*To do*
Gather the lines below that include the string "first", copying each in full.

[Dataset content — start]

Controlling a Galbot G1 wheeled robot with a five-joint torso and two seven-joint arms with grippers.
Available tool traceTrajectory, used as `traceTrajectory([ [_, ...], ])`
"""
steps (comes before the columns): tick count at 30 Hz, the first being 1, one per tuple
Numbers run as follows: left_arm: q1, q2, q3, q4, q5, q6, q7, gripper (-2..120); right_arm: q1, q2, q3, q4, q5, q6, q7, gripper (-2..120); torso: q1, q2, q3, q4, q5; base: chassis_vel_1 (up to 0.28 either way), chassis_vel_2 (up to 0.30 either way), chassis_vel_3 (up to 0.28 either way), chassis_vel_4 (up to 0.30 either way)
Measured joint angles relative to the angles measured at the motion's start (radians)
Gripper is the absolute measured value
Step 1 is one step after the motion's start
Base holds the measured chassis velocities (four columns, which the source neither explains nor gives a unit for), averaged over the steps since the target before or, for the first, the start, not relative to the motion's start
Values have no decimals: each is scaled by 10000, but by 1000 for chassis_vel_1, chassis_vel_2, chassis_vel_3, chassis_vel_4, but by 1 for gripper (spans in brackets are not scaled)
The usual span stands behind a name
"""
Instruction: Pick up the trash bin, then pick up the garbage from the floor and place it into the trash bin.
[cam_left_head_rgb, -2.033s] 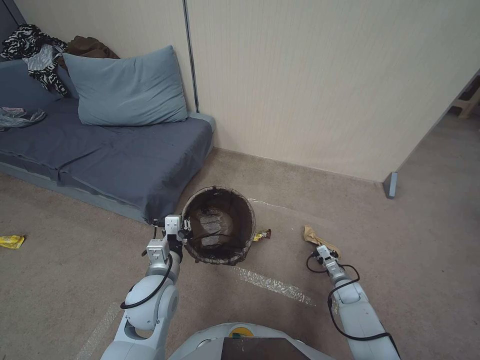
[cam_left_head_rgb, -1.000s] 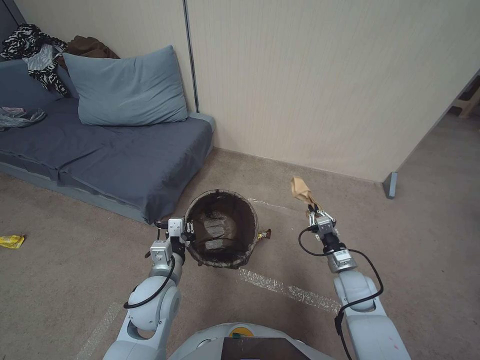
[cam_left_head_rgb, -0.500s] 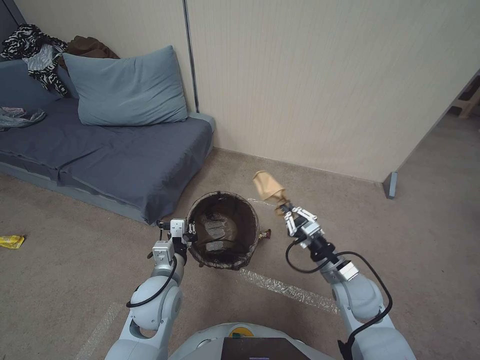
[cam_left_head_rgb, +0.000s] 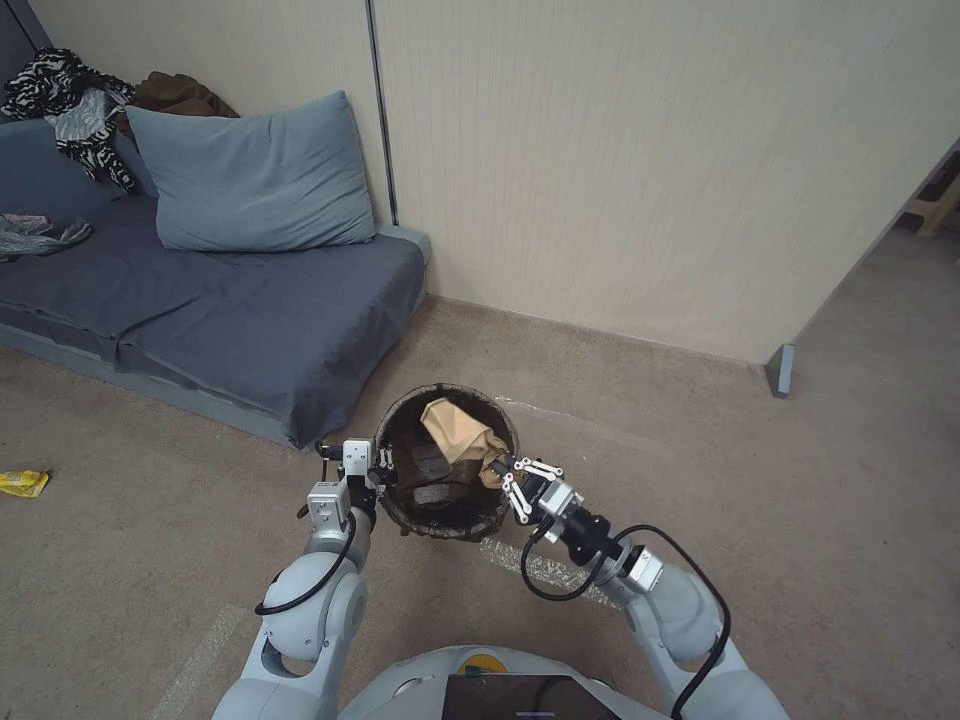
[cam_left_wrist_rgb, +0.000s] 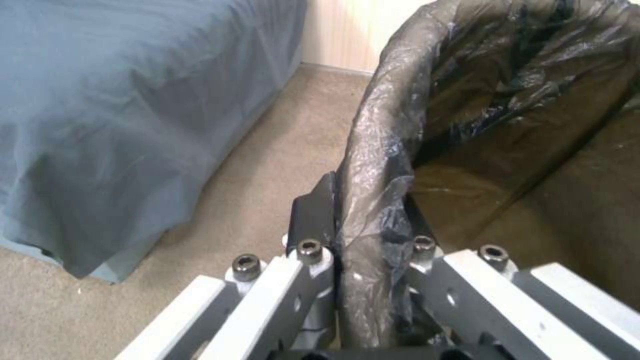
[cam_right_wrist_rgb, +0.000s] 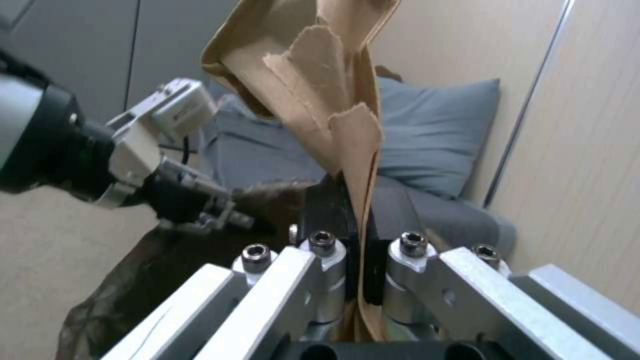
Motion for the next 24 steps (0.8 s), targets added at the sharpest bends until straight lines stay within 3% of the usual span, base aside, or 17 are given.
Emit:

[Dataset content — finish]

*Your solution*
steps (comes before the columns): tick count at 30 Hz, the first being 1, one per tuple
Base holds the measured chassis velocities (four columns, which the source neither explains nor gives a unit for), averaged over the steps since the target before or, for the first, the start, not relative to the motion's start

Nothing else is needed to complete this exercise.